For the present, though, the supervisors are charged with making the most of the structure they have. The new distribution of departments should be judged by how well it works for the residents who rely on the county and pay its bills in the form of property and sales taxes.

There are potential pitfalls, although the board, to its credit, seems aware of them.

How much deference should supervisors give each other under the new plan when it comes to the oversight of departments for which they are collectively responsible? Suppose, for example, that a majority of supervisors don’t believe a supervisor is doing a good enough job overseeing the Fire Department. Do they gang up and wrest it away, or do they defer because they don’t want that supervisor similarly attacking their handling of their own assigned departments?

It’s not a merely academic inquiry. In recent decades county residents suffered and some died at least in part because a majority of supervisors took a hands-off approach to Martin Luther King, Jr. Medical Center, which was being improperly managed but was seen as being the responsibility of the supervisor from the 2nd District.
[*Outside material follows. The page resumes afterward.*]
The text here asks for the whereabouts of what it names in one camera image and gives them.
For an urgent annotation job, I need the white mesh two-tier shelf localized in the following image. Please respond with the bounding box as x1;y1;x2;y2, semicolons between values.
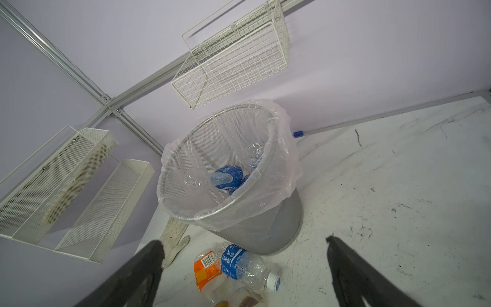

The unspoken rule was that no supervisor would mess with MLK, and that, in turn, each would oversee the hospitals and clinics in their own districts without their colleagues’ interference.

That was a deference based on political district and race. Rather than enhancing accountability, it diffused it to such an extent that the board took no meaningful action, and the hospital lost its accreditation and closed in 2008.

The supervisors have struggled to overcome that destructive deference without unnecessarily antagonizing one another. They will have to redouble their efforts as they distribute departments among themselves. If a constituent of Sheila Kuehl’s district, for example, complains about the way things are being handled in the Fire Department, it would be simply unacceptable for Kuehl to respond, “Sorry, that’s Barger’s department, not mine.” Regardless of their internal organization, all five supervisors are responsible for all of the operations of all of county government, and must be held equally accountable.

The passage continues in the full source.